§ Brief: Line by line, retype the material exactly and leave each picture out.
**** Dataset section
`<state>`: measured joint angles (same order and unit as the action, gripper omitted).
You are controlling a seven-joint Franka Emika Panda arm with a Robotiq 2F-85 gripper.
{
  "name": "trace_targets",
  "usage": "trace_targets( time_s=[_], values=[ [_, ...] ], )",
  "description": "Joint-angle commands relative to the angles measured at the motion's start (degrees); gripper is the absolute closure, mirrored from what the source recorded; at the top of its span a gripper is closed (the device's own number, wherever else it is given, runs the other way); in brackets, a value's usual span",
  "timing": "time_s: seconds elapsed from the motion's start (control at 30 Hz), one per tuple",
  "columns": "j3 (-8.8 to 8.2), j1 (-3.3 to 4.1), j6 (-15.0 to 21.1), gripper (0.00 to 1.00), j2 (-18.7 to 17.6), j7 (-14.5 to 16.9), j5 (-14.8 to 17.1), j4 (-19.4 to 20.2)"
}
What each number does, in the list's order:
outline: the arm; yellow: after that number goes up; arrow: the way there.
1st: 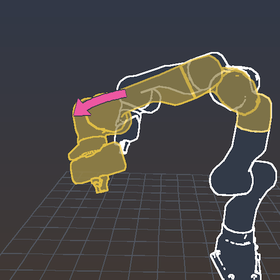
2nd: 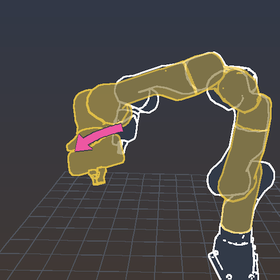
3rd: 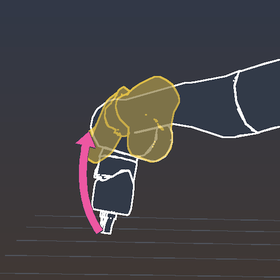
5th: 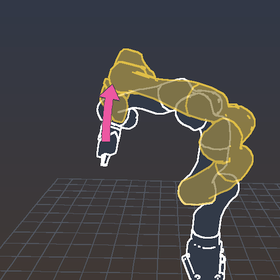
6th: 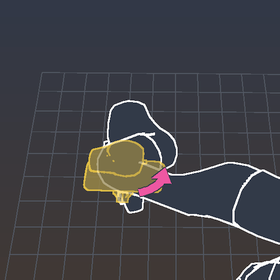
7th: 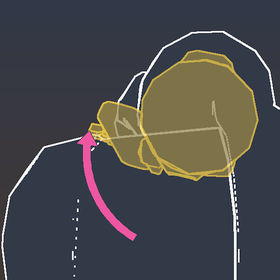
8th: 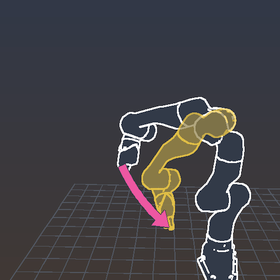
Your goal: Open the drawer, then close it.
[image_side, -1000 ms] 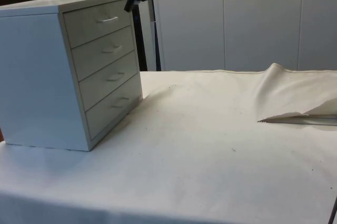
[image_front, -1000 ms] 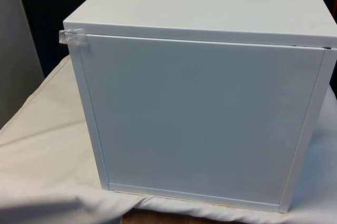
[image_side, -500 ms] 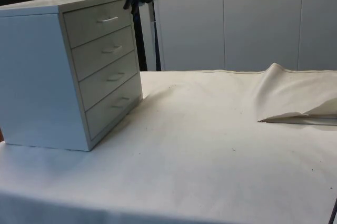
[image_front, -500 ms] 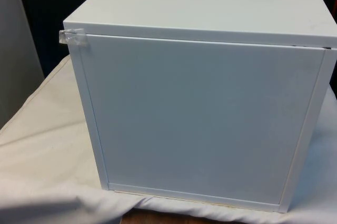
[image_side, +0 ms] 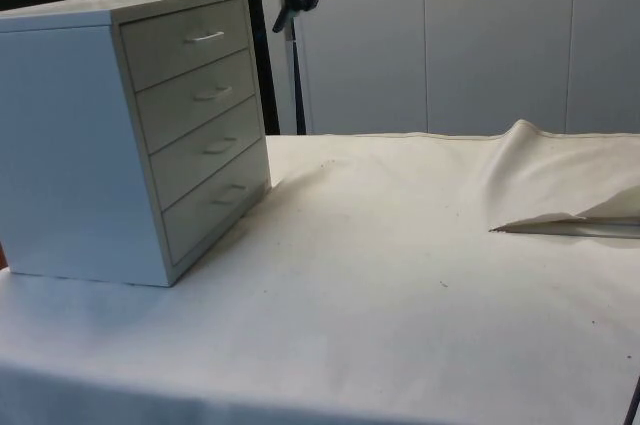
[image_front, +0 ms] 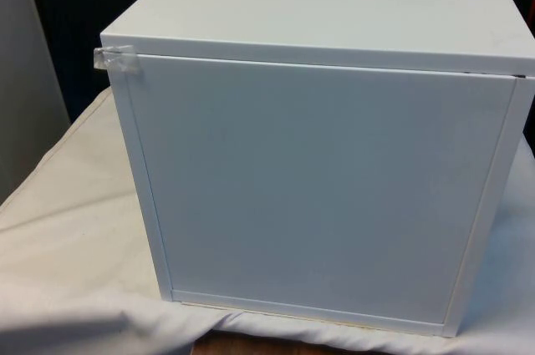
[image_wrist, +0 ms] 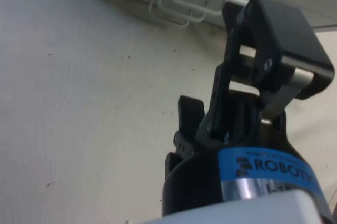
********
§ Result below:
`<state>`: measured joint angles (same order and unit as the action, gripper omitted).
You are controlling a seven-joint Franka Emika Panda arm with a Robotiq 2F-85 gripper.
{
  "name": "trace_targets",
  "usage": "trace_targets( time_s=[_], values=[ [_, ...] ], )",
  "description": "Joint-angle commands relative to the angles measured at the motion's start (degrees); gripper is the absolute closure, mirrored from what the source recorded; at the top of its span a gripper is closed (the device's own number, wherever else it is given, runs the other way); in brackets, a value's usual span",
  "timing": "time_s: seconds elapsed from the motion's start (control at 30 Hz), one per tuple",
  "columns": "j3 (-8.8 to 8.2), j1 (-3.3 to 4.1), j6 (-15.0 to 21.1), gripper (0.00 to 1.00), j2 (-18.7 to 17.6), j7 (-14.5 to 16.9), j5 (-14.8 to 17.1), j4 (-19.4 to 20.2)"
}
What each number does, in the list's order:
outline: the arm; yellow: after that number goes up; arrow: the way there.
1st: 
2nd: 
3rd: 
5th: 
6th: 
7th: 
8th: 
Your goal: Open the drawer, then close it.
[image_side, -1000 ms] 
[image_front, -1000 ms] 
[image_side, -500 ms] 
[image_front, -500 ms] 
[image_side, +0 ms] 
[image_front, +0 ms] 
[image_wrist, +0 ms] 

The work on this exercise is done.